EXERCISE —
Set down exactly the lines below between the line holding "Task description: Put" and the line holding "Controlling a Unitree", inclusive; no other line belongs in the answer.

Records contained in a dataset
┌──

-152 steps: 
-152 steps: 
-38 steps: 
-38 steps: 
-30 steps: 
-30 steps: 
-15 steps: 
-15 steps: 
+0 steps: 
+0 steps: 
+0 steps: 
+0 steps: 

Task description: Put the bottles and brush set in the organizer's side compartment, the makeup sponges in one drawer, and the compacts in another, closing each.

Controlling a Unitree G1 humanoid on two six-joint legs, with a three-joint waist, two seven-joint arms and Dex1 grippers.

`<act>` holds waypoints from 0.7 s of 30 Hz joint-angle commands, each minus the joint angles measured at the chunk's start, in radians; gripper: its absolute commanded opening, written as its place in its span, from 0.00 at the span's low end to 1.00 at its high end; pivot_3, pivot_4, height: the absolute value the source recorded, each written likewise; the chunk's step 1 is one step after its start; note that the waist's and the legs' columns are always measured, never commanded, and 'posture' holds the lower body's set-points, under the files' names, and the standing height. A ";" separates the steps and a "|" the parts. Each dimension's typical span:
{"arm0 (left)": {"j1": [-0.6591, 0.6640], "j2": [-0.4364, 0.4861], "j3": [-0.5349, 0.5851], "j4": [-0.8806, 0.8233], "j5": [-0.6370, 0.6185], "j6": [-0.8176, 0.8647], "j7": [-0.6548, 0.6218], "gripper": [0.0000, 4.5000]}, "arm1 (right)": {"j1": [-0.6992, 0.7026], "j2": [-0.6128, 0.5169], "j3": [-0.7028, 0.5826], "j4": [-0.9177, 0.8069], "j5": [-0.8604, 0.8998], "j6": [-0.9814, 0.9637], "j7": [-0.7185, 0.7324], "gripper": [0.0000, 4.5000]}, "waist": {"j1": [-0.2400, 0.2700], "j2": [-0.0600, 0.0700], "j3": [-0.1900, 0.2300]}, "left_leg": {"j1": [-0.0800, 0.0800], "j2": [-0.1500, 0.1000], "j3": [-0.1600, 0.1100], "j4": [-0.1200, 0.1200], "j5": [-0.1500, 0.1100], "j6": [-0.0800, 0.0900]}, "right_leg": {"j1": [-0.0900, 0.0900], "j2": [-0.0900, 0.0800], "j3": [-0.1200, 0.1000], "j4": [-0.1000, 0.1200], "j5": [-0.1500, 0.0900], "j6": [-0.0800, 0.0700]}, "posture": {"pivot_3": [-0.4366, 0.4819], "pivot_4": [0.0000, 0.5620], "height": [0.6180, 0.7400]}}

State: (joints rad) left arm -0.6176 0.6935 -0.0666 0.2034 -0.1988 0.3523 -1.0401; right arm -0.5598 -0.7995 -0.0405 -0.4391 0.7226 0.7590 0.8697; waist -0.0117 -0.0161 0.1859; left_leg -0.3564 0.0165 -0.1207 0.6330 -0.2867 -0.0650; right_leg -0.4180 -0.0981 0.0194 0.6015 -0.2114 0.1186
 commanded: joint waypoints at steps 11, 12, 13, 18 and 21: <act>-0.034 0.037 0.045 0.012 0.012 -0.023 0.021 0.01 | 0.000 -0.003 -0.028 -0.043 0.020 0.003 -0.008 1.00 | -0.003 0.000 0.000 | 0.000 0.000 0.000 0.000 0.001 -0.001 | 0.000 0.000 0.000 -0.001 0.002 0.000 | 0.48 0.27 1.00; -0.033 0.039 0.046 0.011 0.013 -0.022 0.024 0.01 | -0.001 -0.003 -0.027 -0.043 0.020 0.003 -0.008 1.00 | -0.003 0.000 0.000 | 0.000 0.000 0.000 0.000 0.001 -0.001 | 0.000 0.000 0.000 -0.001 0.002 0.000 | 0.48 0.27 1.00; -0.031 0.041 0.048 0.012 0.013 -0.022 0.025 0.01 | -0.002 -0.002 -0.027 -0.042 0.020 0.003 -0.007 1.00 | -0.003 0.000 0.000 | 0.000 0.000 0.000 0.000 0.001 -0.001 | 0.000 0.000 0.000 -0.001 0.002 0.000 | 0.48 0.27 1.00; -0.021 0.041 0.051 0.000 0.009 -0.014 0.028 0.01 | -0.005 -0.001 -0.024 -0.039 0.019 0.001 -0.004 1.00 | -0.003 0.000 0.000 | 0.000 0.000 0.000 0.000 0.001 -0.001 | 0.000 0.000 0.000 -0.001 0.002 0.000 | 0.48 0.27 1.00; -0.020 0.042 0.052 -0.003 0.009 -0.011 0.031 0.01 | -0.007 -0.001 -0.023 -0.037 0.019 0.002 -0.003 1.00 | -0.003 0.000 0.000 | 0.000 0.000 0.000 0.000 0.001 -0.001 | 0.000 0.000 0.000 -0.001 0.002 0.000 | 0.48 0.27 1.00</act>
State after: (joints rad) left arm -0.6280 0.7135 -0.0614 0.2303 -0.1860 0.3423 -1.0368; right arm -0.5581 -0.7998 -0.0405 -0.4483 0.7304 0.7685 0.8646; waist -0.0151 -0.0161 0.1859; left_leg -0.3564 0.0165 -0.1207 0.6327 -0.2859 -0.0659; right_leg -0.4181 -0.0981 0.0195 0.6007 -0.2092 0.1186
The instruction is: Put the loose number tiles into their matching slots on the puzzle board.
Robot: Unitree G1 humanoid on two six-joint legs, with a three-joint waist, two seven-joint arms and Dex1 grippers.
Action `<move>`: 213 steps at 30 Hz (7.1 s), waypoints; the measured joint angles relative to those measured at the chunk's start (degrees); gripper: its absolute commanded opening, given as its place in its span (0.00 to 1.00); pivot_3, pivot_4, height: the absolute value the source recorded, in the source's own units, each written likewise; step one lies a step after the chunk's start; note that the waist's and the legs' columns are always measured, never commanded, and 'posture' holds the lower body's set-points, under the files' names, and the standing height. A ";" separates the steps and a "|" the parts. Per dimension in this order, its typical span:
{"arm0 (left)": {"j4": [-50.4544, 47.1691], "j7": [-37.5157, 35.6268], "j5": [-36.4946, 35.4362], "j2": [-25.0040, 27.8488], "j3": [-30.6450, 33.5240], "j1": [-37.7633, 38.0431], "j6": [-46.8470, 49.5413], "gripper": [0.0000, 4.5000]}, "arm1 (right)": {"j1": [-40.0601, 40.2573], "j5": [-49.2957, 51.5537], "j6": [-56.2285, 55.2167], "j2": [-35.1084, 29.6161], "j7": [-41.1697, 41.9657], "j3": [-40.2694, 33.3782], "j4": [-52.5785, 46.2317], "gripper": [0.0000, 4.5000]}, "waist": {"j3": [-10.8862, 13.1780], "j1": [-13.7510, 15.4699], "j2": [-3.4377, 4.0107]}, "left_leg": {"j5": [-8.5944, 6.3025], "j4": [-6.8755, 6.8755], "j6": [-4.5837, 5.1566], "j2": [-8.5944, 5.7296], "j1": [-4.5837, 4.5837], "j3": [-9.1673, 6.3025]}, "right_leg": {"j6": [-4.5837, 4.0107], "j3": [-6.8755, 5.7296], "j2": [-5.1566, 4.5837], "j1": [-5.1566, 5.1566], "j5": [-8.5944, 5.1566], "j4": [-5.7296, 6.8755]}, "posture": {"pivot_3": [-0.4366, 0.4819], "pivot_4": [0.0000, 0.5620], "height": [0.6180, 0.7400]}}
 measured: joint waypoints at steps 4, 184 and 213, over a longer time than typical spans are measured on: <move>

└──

FINISHED EXERCISE —
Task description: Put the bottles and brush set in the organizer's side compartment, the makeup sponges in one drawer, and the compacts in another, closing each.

Controlling a Unitree G1 humanoid on two six-joint legs, with a three-joint waist, two seven-joint arms and Dex1 grippers.

This concludes the output for the exercise.